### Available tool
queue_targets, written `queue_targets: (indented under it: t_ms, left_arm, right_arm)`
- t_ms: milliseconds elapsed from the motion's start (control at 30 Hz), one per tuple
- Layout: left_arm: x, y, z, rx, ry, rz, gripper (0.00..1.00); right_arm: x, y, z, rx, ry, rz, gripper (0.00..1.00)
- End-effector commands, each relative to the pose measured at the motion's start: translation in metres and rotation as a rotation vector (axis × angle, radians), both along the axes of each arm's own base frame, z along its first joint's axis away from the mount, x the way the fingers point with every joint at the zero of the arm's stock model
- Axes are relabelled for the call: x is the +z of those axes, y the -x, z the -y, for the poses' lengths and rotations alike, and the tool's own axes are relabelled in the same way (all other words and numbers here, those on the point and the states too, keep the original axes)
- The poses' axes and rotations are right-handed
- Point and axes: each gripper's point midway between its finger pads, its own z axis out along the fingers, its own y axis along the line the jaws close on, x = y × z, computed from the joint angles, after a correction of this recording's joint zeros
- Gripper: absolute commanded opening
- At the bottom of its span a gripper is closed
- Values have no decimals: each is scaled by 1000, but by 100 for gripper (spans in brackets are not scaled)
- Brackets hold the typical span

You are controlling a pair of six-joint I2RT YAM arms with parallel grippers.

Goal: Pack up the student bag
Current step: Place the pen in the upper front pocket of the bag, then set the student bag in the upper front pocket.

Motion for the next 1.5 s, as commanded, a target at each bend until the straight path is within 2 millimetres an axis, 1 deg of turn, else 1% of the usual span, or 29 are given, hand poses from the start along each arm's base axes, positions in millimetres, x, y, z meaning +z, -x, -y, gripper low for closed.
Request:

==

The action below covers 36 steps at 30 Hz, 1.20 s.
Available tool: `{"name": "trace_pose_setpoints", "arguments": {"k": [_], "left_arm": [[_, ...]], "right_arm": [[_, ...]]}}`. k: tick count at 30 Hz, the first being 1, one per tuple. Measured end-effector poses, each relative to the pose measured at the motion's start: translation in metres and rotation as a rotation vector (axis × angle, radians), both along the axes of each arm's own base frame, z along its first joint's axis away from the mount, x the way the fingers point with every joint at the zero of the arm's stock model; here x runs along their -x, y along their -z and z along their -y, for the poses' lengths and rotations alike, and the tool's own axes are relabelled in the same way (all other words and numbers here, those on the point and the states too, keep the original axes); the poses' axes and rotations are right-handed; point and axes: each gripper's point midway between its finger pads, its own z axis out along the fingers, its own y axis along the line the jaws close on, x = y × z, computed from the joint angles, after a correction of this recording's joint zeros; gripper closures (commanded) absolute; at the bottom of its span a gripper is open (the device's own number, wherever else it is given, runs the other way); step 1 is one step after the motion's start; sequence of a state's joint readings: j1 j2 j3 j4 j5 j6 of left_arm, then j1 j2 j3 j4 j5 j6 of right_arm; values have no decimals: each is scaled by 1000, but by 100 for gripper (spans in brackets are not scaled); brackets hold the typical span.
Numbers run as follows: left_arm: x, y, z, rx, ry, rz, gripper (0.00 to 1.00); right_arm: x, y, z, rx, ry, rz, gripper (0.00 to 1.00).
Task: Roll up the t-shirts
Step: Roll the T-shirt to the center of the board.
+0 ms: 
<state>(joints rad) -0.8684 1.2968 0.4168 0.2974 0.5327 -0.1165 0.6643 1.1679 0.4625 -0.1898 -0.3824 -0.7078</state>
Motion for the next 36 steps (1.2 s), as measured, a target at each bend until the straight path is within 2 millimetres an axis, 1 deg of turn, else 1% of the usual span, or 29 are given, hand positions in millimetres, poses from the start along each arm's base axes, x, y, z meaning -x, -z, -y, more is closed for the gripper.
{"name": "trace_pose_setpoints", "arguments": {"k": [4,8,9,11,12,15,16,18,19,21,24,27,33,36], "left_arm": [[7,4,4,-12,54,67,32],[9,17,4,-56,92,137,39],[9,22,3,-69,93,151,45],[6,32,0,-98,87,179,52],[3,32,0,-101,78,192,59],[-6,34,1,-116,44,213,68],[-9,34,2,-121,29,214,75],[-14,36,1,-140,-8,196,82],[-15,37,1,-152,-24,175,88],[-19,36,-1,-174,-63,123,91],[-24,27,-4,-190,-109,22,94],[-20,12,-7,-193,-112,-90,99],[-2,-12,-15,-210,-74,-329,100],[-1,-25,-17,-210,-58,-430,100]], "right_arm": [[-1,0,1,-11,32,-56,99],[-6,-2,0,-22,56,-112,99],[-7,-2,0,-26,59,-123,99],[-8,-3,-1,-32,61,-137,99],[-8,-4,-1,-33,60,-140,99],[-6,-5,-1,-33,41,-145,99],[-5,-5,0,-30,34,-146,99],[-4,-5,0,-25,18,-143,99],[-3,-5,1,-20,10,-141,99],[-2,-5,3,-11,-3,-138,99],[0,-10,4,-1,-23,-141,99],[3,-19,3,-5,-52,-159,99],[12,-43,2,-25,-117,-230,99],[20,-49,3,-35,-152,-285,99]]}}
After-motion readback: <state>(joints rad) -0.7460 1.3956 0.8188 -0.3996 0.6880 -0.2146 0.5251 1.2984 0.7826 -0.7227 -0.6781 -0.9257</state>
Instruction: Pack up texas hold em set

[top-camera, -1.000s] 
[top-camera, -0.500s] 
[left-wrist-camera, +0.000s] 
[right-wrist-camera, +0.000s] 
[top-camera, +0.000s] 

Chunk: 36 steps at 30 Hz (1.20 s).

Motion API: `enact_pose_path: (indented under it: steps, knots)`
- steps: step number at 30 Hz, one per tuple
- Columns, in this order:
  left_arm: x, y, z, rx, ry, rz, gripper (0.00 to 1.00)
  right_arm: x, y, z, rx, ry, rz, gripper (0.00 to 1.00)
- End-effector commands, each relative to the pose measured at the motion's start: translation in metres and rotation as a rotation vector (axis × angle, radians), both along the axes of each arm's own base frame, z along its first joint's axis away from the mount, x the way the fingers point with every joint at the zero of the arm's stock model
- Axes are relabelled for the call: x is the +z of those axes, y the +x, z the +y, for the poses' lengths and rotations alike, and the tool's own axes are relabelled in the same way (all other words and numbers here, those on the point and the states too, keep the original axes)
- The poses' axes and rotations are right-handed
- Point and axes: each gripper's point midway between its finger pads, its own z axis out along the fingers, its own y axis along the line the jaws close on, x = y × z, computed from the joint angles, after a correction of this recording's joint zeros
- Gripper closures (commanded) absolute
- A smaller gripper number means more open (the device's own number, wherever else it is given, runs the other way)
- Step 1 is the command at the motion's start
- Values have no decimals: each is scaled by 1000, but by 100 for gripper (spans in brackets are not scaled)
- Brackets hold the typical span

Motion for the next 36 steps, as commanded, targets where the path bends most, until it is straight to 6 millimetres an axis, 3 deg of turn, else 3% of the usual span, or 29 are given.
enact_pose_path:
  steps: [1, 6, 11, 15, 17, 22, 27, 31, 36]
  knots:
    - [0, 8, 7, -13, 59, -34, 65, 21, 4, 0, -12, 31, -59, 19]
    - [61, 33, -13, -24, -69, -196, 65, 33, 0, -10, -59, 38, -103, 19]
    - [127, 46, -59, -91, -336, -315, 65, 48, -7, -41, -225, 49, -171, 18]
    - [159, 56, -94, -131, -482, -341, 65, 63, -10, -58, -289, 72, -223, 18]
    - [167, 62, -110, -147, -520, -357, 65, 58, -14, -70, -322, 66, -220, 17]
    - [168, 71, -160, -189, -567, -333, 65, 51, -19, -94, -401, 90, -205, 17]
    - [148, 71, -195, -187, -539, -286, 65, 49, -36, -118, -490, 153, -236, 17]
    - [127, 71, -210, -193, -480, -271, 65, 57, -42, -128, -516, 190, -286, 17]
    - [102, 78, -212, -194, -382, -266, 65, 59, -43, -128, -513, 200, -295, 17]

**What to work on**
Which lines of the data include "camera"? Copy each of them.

**Expected answer**
[top-camera, -1.000s] 
[top-camera, -0.500s] 
[left-wrist-camera, +0.000s] 
[right-wrist-camera, +0.000s] 
[top-camera, +0.000s] 

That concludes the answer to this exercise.